Healthcare Policy Concern: The Opioid Crisis

Introduction

The opioid crisis facing our nation is one of monumental proportions. It is a ruthless, swift, and unforgiving killer of men, women and adolescents. Opioid addiction-related deaths take the lives of thousands of victims each year, with numbers rising uncontrollably as prescription pain killers become more and more accessible not only in the black market, but also thru healthcare prescribers. In this paper, we will define healthcare policy and its implication on the nursing profession. We will define the role of the advanced practice nurse in policy advocacy.

A specific healthcare policy concern will be selected, and a discussion of an identified solution to the concern will be presented. Identification of an elected official will be presented, and a conclusion provided. Scholarly support will be provided for all sections of this paper.
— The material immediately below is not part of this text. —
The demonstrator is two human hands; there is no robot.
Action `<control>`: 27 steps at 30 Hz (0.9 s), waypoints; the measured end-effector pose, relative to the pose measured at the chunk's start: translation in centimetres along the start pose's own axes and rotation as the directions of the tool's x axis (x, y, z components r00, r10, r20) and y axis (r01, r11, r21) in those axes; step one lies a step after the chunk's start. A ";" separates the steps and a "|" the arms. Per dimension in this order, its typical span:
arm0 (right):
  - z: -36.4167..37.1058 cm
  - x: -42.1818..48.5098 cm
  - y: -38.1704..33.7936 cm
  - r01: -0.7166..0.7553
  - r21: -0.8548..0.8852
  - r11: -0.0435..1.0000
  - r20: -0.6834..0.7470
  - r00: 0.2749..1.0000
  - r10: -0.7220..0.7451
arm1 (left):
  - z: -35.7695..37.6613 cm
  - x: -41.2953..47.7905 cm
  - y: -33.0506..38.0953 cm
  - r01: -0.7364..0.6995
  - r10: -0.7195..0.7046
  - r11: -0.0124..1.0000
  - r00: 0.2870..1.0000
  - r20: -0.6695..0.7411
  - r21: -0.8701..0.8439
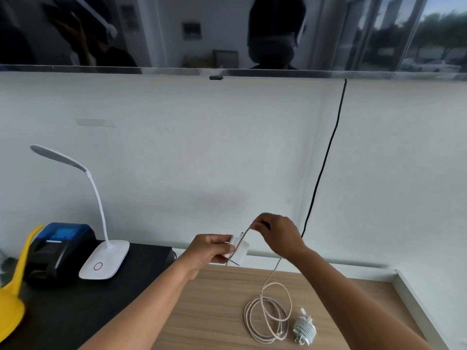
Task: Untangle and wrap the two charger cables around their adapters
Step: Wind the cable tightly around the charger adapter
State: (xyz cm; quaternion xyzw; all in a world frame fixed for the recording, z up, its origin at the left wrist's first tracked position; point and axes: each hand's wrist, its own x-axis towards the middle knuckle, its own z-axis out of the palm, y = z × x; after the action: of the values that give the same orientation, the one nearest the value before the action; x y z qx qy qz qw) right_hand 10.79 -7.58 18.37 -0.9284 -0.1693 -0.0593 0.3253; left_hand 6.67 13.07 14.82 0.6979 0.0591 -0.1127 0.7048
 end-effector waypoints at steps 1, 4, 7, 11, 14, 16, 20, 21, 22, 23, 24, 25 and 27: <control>-0.5 0.2 0.1 -0.013 0.005 1.000 -0.002 1.000 0.013 | 0.2 -0.2 -0.1 0.001 0.000 1.000 0.999 0.037 -0.012; -0.8 0.6 0.4 -0.058 0.047 0.997 0.013 0.998 0.057 | 0.9 -0.8 0.1 -0.017 0.022 0.999 0.993 0.115 -0.044; -0.3 0.7 0.9 -0.100 0.153 0.983 -0.025 0.994 0.105 | 1.5 -1.1 0.8 -0.039 0.047 0.997 0.988 0.147 -0.060; 0.1 0.4 1.4 -0.160 0.275 0.948 -0.077 0.979 0.188 | 1.9 -1.2 1.2 -0.060 0.071 0.996 0.982 0.178 -0.065; 1.1 -0.3 1.4 -0.232 0.285 0.930 -0.033 0.967 0.251 | 2.3 -1.0 2.0 -0.073 0.097 0.984 0.985 0.145 -0.164; 2.2 -0.8 1.5 -0.256 0.254 0.933 0.005 0.965 0.264 | 2.5 -0.7 2.5 -0.089 0.116 0.970 0.987 0.111 -0.226; 3.8 -1.6 1.1 -0.265 0.263 0.928 0.042 0.964 0.263 | 2.5 0.1 3.1 -0.112 0.117 0.951 0.993 0.001 -0.288; 4.1 -1.7 0.9 -0.258 0.276 0.926 0.049 0.966 0.255 | 2.5 0.4 3.1 -0.114 0.110 0.951 0.993 -0.031 -0.288; 4.4 -1.8 0.7 -0.251 0.282 0.926 0.057 0.968 0.245 | 2.4 0.6 3.0 -0.115 0.100 0.952 0.993 -0.066 -0.283; 4.6 -2.0 0.5 -0.233 0.282 0.931 0.063 0.972 0.225 | 2.4 0.8 3.0 -0.114 0.088 0.954 0.991 -0.104 -0.276; 4.8 -2.1 0.3 -0.210 0.275 0.938 0.064 0.978 0.200 | 2.3 1.1 2.9 -0.110 0.074 0.956 0.988 -0.138 -0.273; 5.0 -2.3 0.2 -0.184 0.259 0.948 0.058 0.983 0.175 | 2.3 1.3 2.8 -0.108 0.063 0.956 0.984 -0.167 -0.274; 5.3 -2.4 0.1 -0.128 0.194 0.973 0.036 0.992 0.124 | 2.3 1.7 2.7 -0.114 0.056 0.956 0.975 -0.214 -0.271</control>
State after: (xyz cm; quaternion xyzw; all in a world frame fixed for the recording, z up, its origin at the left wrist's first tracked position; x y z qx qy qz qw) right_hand 8.52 -4.98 13.65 -0.9014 -0.1189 -0.0108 0.4162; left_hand 8.79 10.68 17.04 0.6002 0.1163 -0.0004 0.7913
Overview of Healthcare Policy

Healthcare policy provides the consensus and framework within which healthcare and public health systems can operate (Heiman, Smith, McKool, Mitchell, & Roth, 2015). Health policy, in general, refers to decisions, plans, and actions that are undertaken to achieve specific health care goals within a population (Heiman et al.

, 2015). Nursing, as a profession, has a significant power to impact healthcare policy. Thru policy involvement, nurses have the power to influence practice standards, assure quality of care, and shape future policies (Nickitas, 2016). Furthermore, as Fatchett, Clark, & Taylor (2014) state, understanding and becoming involved in the policymaking process is a valuable skill to learn and a challenge to which all nurses should aspire. When it comes to the issue of advocacy, nurses have historically played a key role in advocacy and service for all members of the community, including those who are traditionally underserved by other providers or the health system (Porter-O’Grady, 2018).

A great part of nursing’s reputation is mirrored in the nursing profession’s willingness to provide health services to underserved populations (Perter-O’Grady, 2014). Throughout our history, nurses like Dorothea Dix, Clara Barton, and Susie Taylor, have demonstrated the power of nursing advocacy even in times of great personal risk (Porter-O’Grady, 2014). Today, there is still great need for this level of nursing advocacy, and advanced practice nurses have the responsibility to provide the level of leadership and advocacy needed to reach all patient populations and to figure out better ways to serve them (Porter-O’Grady, 2014). Indeed, the role of the advanced practice nurse is that of community leader, patient advocate, and provider of care. Nurse practitioners have the ability to change healthcare policy on the local, state, and even federal level by becoming involved in issues that affect the nursing profession as well as those issues important for patient care (Nickitas, 2016).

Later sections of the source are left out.